== GOAL OF THE EXERCISE ==
Should any entry seem unclear, still set it down exactly as given, along with all the others.

== DATA TO USE ==
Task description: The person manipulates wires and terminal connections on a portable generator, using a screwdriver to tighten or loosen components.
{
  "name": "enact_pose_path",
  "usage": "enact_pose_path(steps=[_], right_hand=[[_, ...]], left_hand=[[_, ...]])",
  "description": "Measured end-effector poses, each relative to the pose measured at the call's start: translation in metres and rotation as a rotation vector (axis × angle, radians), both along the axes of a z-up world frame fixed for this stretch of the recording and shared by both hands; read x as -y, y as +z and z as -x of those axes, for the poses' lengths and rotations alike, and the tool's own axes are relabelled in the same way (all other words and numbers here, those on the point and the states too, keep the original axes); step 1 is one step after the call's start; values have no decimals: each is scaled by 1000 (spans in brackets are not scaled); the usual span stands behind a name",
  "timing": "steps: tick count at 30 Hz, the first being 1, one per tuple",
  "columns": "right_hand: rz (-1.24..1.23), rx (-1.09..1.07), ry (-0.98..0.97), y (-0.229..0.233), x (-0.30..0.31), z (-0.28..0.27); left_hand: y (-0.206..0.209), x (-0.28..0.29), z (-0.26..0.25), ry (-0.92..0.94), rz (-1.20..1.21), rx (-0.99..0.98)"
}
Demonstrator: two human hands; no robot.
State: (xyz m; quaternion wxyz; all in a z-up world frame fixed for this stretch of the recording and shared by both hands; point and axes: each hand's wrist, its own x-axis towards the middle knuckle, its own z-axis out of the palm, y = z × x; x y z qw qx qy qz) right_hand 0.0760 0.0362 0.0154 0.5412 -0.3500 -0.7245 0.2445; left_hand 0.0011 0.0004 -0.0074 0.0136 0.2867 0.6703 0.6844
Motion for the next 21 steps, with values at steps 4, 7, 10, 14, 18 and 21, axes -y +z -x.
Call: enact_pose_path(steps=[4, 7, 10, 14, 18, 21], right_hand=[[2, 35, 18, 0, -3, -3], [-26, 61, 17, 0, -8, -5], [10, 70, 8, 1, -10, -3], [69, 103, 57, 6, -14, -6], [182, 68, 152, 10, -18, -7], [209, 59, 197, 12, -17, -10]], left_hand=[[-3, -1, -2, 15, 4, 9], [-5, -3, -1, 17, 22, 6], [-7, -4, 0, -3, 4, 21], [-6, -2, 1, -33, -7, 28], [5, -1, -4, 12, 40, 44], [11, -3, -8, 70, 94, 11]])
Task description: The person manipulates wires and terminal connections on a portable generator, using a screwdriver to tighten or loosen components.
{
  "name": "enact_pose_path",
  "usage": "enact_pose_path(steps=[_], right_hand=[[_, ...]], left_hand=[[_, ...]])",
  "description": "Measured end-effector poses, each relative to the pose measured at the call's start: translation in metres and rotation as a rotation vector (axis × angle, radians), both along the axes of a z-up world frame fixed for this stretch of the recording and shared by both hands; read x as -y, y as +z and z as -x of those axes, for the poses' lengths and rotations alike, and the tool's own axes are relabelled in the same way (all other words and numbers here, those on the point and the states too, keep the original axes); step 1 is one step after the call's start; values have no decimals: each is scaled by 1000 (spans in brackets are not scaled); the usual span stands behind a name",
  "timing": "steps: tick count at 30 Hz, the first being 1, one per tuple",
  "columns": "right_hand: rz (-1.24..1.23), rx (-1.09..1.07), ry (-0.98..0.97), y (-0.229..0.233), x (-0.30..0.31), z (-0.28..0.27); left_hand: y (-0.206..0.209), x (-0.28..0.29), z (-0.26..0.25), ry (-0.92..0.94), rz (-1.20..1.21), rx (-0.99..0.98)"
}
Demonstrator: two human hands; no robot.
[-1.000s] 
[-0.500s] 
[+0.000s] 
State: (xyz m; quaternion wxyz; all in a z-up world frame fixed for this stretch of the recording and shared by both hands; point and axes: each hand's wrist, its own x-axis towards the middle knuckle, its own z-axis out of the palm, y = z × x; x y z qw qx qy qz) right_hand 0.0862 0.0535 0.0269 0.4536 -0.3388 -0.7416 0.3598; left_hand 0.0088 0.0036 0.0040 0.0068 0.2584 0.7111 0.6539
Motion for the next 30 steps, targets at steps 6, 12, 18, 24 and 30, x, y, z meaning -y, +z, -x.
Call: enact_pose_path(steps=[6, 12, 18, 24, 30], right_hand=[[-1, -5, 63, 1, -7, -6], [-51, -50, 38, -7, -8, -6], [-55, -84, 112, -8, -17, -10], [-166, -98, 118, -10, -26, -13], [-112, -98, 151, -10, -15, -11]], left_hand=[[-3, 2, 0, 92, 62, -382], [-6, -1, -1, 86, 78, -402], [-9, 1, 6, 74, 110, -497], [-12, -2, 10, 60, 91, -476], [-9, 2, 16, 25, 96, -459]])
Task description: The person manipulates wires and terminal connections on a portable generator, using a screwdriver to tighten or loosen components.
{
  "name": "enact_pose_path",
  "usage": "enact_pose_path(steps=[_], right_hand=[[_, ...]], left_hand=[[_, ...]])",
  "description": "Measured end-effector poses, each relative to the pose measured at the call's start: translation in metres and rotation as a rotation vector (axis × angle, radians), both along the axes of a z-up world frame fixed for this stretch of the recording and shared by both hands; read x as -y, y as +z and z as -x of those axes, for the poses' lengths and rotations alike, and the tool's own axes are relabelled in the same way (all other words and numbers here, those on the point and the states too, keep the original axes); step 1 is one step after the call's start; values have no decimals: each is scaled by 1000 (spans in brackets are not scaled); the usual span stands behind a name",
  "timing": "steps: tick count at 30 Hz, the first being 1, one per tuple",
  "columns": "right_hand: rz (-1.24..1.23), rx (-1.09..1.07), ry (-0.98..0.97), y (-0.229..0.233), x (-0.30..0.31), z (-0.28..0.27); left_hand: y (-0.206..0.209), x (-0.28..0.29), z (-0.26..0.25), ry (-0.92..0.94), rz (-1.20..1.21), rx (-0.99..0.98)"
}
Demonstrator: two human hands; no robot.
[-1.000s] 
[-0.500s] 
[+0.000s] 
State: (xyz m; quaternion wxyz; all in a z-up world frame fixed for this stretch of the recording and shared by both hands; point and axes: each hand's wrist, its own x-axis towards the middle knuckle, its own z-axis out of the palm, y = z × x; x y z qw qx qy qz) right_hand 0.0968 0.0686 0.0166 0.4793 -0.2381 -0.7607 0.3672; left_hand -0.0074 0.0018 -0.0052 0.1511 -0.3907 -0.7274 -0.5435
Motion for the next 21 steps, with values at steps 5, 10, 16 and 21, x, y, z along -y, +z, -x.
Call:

== OUTPUT FOR THIS TASK ==
Task description: The person manipulates wires and terminal connections on a portable generator, using a screwdriver to tighten or loosen components.
{
  "name": "enact_pose_path",
  "usage": "enact_pose_path(steps=[_], right_hand=[[_, ...]], left_hand=[[_, ...]])",
  "description": "Measured end-effector poses, each relative to the pose measured at the call's start: translation in metres and rotation as a rotation vector (axis × angle, radians), both along the axes of a z-up world frame fixed for this stretch of the recording and shared by both hands; read x as -y, y as +z and z as -x of those axes, for the poses' lengths and rotations alike, and the tool's own axes are relabelled in the same way (all other words and numbers here, those on the point and the states too, keep the original axes); step 1 is one step after the call's start; values have no decimals: each is scaled by 1000 (spans in brackets are not scaled); the usual span stands behind a name",
  "timing": "steps: tick count at 30 Hz, the first being 1, one per tuple",
  "columns": "right_hand: rz (-1.24..1.23), rx (-1.09..1.07), ry (-0.98..0.97), y (-0.229..0.233), x (-0.30..0.31), z (-0.28..0.27); left_hand: y (-0.206..0.209), x (-0.28..0.29), z (-0.26..0.25), ry (-0.92..0.94), rz (-1.20..1.21), rx (-0.99..0.98)"
}
Demonstrator: two human hands; no robot.
State: (xyz m; quaternion wxyz; all in a z-up world frame fixed for this stretch of the recording and shared by both hands; point and axes: each hand's wrist, its own x-axis towards the middle knuckle, its own z-axis out of the palm, y = z × x; x y z qw qx qy qz) right_hand 0.0760 0.0362 0.0154 0.5412 -0.3500 -0.7245 0.2445; left_hand 0.0011 0.0004 -0.0074 0.0136 0.2867 0.6703 0.6844
Motion for the next 21 steps, with values at steps 4, 7, 10, 14, 18 and 21, axes -y +z -x.
Call: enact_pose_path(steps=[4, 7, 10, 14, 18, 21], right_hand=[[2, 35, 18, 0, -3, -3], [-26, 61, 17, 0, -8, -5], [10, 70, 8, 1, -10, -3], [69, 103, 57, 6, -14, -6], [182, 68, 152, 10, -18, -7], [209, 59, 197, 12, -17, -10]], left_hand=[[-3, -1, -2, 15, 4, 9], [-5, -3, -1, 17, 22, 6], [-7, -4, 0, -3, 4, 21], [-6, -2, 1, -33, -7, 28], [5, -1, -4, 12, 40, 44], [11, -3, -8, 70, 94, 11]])
Task description: The person manipulates wires and terminal connections on a portable generator, using a screwdriver to tighten or loosen components.
{
  "name": "enact_pose_path",
  "usage": "enact_pose_path(steps=[_], right_hand=[[_, ...]], left_hand=[[_, ...]])",
  "description": "Measured end-effector poses, each relative to the pose measured at the call's start: translation in metres and rotation as a rotation vector (axis × angle, radians), both along the axes of a z-up world frame fixed for this stretch of the recording and shared by both hands; read x as -y, y as +z and z as -x of those axes, for the poses' lengths and rotations alike, and the tool's own axes are relabelled in the same way (all other words and numbers here, those on the point and the states too, keep the original axes); step 1 is one step after the call's start; values have no decimals: each is scaled by 1000 (spans in brackets are not scaled); the usual span stands behind a name",
  "timing": "steps: tick count at 30 Hz, the first being 1, one per tuple",
  "columns": "right_hand: rz (-1.24..1.23), rx (-1.09..1.07), ry (-0.98..0.97), y (-0.229..0.233), x (-0.30..0.31), z (-0.28..0.27); left_hand: y (-0.206..0.209), x (-0.28..0.29), z (-0.26..0.25), ry (-0.92..0.94), rz (-1.20..1.21), rx (-0.99..0.98)"
}
Demonstrator: two human hands; no robot.
[-1.000s] 
[-0.500s] 
[+0.000s] 
State: (xyz m; quaternion wxyz; all in a z-up world frame fixed for this stretch of the recording and shared by both hands; point and axes: each hand's wrist, its own x-axis towards the middle knuckle, its own z-axis out of the palm, y = z × x; x y z qw qx qy qz) right_hand 0.0862 0.0535 0.0269 0.4536 -0.3388 -0.7416 0.3598; left_hand 0.0088 0.0036 0.0040 0.0068 0.2584 0.7111 0.6539
Motion for the next 30 steps, targets at steps 6, 12, 18, 24 and 30, x, y, z meaning -y, +z, -x.
Call: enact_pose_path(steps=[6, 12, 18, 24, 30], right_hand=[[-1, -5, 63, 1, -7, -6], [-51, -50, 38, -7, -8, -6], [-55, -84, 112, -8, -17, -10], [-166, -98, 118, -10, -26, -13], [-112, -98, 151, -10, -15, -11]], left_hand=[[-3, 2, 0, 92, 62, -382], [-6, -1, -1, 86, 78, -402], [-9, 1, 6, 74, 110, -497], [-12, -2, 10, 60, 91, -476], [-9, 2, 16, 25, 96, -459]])
Task description: The person manipulates wires and terminal connections on a portable generator, using a screwdriver to tighten or loosen components.
{
  "name": "enact_pose_path",
  "usage": "enact_pose_path(steps=[_], right_hand=[[_, ...]], left_hand=[[_, ...]])",
  "description": "Measured end-effector poses, each relative to the pose measured at the call's start: translation in metres and rotation as a rotation vector (axis × angle, radians), both along the axes of a z-up world frame fixed for this stretch of the recording and shared by both hands; read x as -y, y as +z and z as -x of those axes, for the poses' lengths and rotations alike, and the tool's own axes are relabelled in the same way (all other words and numbers here, those on the point and the states too, keep the original axes); step 1 is one step after the call's start; values have no decimals: each is scaled by 1000 (spans in brackets are not scaled); the usual span stands behind a name",
  "timing": "steps: tick count at 30 Hz, the first being 1, one per tuple",
  "columns": "right_hand: rz (-1.24..1.23), rx (-1.09..1.07), ry (-0.98..0.97), y (-0.229..0.233), x (-0.30..0.31), z (-0.28..0.27); left_hand: y (-0.206..0.209), x (-0.28..0.29), z (-0.26..0.25), ry (-0.92..0.94), rz (-1.20..1.21), rx (-0.99..0.98)"
}
Demonstrator: two human hands; no robot.
[-1.000s] 
[-0.500s] 
[+0.000s] 
State: (xyz m; quaternion wxyz; all in a z-up world frame fixed for this stretch of the recording and shared by both hands; point and axes: each hand's wrist, its own x-axis towards the middle knuckle, its own z-axis out of the palm, y = z × x; x y z qw qx qy qz) right_hand 0.0968 0.0686 0.0166 0.4793 -0.2381 -0.7607 0.3672; left_hand -0.0074 0.0018 -0.0052 0.1511 -0.3907 -0.7274 -0.5435
Motion for the next 21 steps, with values at steps 5, 10, 16 and 21, x, y, z along -y, +z, -x.
Call:

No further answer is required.